Take the entries that follow and return exactly the lines from the one holding "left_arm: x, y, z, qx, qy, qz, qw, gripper" through the one holding "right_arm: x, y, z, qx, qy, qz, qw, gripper", both included. Nothing else is needed.

_Extracted data entries:_
☆ ☆ ☆ ☆ ☆
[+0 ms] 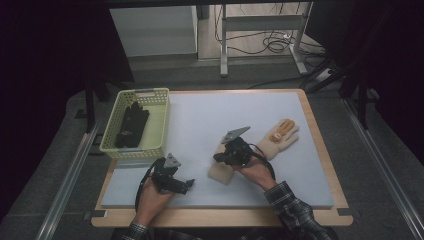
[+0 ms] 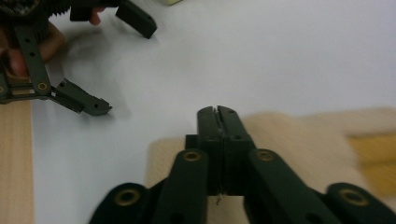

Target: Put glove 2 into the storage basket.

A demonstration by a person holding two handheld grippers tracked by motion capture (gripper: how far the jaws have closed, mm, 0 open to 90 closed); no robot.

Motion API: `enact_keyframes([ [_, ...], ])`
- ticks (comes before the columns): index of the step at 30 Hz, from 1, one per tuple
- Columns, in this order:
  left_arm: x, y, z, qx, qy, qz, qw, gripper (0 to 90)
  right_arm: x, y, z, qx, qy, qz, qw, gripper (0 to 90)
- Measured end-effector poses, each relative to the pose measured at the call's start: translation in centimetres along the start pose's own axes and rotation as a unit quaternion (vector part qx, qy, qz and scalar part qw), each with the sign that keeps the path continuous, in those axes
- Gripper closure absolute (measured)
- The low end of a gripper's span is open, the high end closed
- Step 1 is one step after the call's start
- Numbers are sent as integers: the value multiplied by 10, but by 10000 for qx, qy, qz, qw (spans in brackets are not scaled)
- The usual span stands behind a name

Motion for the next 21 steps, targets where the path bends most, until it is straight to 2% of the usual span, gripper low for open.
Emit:
enact_keyframes([
  [5,0,0,0,-4,8,4,10000,0,-13,30,6,-235,-262,0,9994,884],
  [8,0,0,0,4,-1,-1,10000,0,-15,39,3,-346,-272,64,9990,884],
  [14,0,0,0,2,5,-2,10000,0,-23,33,-5,-347,-243,226,9988,883],
  [21,0,0,0,13,-7,-2,10000,0,-34,16,-15,-452,-403,240,9979,874],
])
Point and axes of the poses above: each handheld gripper's, and its own axes: y roughly forward along the jaws, z roughly out of its top, x roughly to its right, the point moved 1 cm from there along y, roughly forward along the jaws, and after that the axes turned 14 degrees about -y, right-handed, at the moved point
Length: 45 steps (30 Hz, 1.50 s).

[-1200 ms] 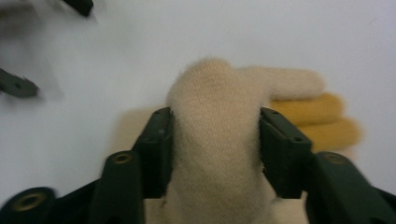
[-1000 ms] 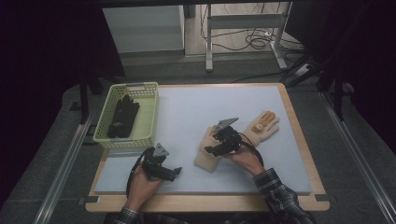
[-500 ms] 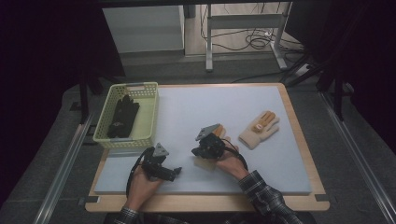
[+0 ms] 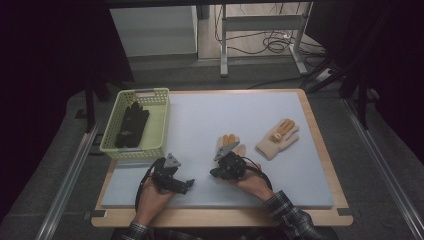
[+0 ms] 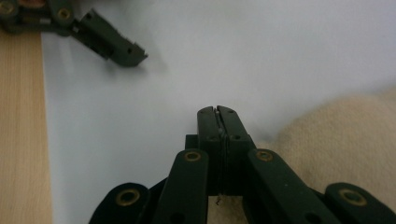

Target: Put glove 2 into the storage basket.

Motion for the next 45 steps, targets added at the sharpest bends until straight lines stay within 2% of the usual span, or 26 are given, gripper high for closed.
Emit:
enact_keyframes([
  [4,0,0,0,-1,-13,-4,10000,0,-4,-9,-8,30,20,-63,10000,854],
  [9,0,0,0,2,-14,-1,10000,0,-4,-14,-10,230,122,-16,9997,757],
  [13,0,0,0,0,1,3,10000,0,5,-30,-10,464,236,-289,9982,690],
  [15,0,0,0,-12,11,1,10000,0,11,-38,-13,465,268,-498,9973,655],
  [16,0,0,0,-11,11,2,10000,0,15,-42,-17,442,306,-669,9963,645],
  [20,0,0,0,-11,-4,-1,10000,0,34,-57,-35,441,636,-1029,9917,614],
  [24,0,0,0,-10,-5,-2,10000,0,53,-73,-57,413,1019,-1455,9832,567],
  [27,0,0,0,-10,-4,-1,10000,0,66,-87,-73,405,1310,-1793,9742,535],
  [30,0,0,0,-10,-6,-2,10000,0,79,-103,-87,352,1582,-2139,9633,502],
  [31,0,0,0,-10,-7,-3,10000,0,83,-107,-91,331,1634,-2213,9609,492],
  [33,0,0,0,-10,-6,-3,10000,0,92,-116,-99,239,1768,-2468,9525,462],
  [34,0,0,0,-8,-7,-3,10000,0,96,-119,-102,229,1817,-2535,9498,443],
  [35,0,0,0,-9,-6,-3,10000,0,102,-122,-107,210,1912,-2637,9452,417],
  [38,0,0,0,-7,-6,-3,10000,0,114,-125,-118,161,2144,-2761,9368,375],
  [41,0,0,0,-7,-7,-4,10000,0,123,-120,-125,88,2286,-2786,9328,335],
  [45,0,0,0,-7,-5,-3,10000,0,129,-110,-131,-16,2361,-2778,9312,297],
])
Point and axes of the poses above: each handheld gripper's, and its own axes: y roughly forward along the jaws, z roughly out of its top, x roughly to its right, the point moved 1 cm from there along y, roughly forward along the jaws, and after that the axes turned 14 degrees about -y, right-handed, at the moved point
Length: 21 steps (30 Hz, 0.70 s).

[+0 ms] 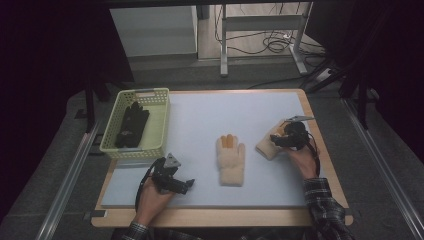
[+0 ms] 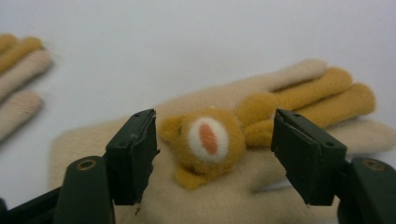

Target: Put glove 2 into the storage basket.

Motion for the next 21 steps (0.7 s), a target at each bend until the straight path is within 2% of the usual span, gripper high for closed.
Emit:
enact_keyframes([
  [4,0,0,0,-1,1,0,10000,0,1,14,-6,-124,-23,-82,9999,300],
  [8,0,0,0,-1,0,-1,10000,0,1,15,-7,-64,-6,-133,9999,494],
  [11,0,0,0,0,0,0,10000,0,-1,13,-6,-90,-68,-135,9998,593],
  [13,0,0,0,1,2,1,10000,0,0,12,-8,-52,-85,-93,9999,613],
  [16,0,0,0,-1,1,-1,10000,0,3,7,-10,39,42,34,10000,618],
  [21,0,0,0,2,1,1,10000,0,2,-9,-4,261,-98,167,9995,616],
])
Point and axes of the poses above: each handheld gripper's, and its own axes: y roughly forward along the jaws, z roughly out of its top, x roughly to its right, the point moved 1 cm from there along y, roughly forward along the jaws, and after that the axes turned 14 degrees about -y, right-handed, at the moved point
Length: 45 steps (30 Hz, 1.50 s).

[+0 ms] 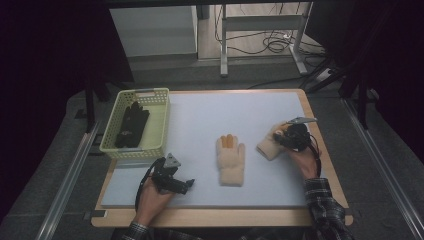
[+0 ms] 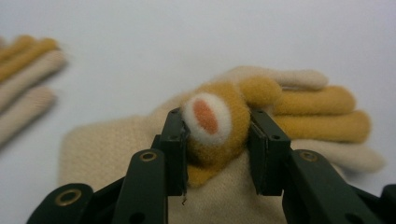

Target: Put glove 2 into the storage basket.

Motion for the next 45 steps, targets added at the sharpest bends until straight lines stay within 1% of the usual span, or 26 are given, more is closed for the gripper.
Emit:
enact_keyframes([
  [3,0,0,0,1,-1,0,10000,0,-3,-11,7,149,-129,161,9997,616],
  [8,0,0,0,1,-3,0,10000,0,-17,-29,18,313,-441,448,9975,613],
  [12,0,0,0,-2,-1,1,10000,0,-31,-39,28,470,-665,652,9945,612],
  [14,0,0,0,-2,-1,1,10000,0,-40,-43,34,556,-806,783,9921,611],
  [16,0,0,0,0,-1,1,10000,0,-48,-47,40,645,-919,946,9892,611],
  [20,0,0,0,4,7,3,10000,0,-67,-53,52,836,-1081,1312,9819,610],
  [23,0,0,0,12,-2,5,10000,0,-82,-52,60,908,-1217,1595,9755,609],
  [27,0,0,0,0,12,6,10000,0,-104,-47,69,903,-1468,1900,9665,608],
  [31,0,0,0,13,0,5,10000,0,-122,-36,75,824,-1644,2210,9578,606],
  [33,0,0,0,12,1,5,10000,0,-130,-27,76,740,-1750,2283,9549,604],
  [34,0,0,0,12,1,5,10000,0,-130,-27,76,740,-1750,2283,9549,604],
  [35,0,0,0,12,1,5,10000,0,-135,-18,75,662,-1858,2290,9532,601],
  [38,0,0,0,4,8,3,10000,0,-139,-4,73,559,-1900,2341,9518,587],
  [40,0,0,0,2,11,3,10000,0,-142,3,70,469,-1960,2289,9524,567],
  [42,0,0,0,1,10,2,10000,0,-143,11,66,367,-2007,2227,9533,528],
  [45,0,0,0,0,0,0,10000,0,-145,18,60,285,-2132,2033,9552,450],
])
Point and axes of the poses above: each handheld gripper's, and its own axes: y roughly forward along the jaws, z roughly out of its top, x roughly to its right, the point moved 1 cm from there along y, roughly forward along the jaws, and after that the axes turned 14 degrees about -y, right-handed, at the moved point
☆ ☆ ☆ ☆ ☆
_Solution for this problem:_
  left_arm: x, y, z, qx, qy, qz, qw, gripper (0 to 90)
  right_arm: x, y, z, qx, qy, qz, qw, gripper (0 to 90)

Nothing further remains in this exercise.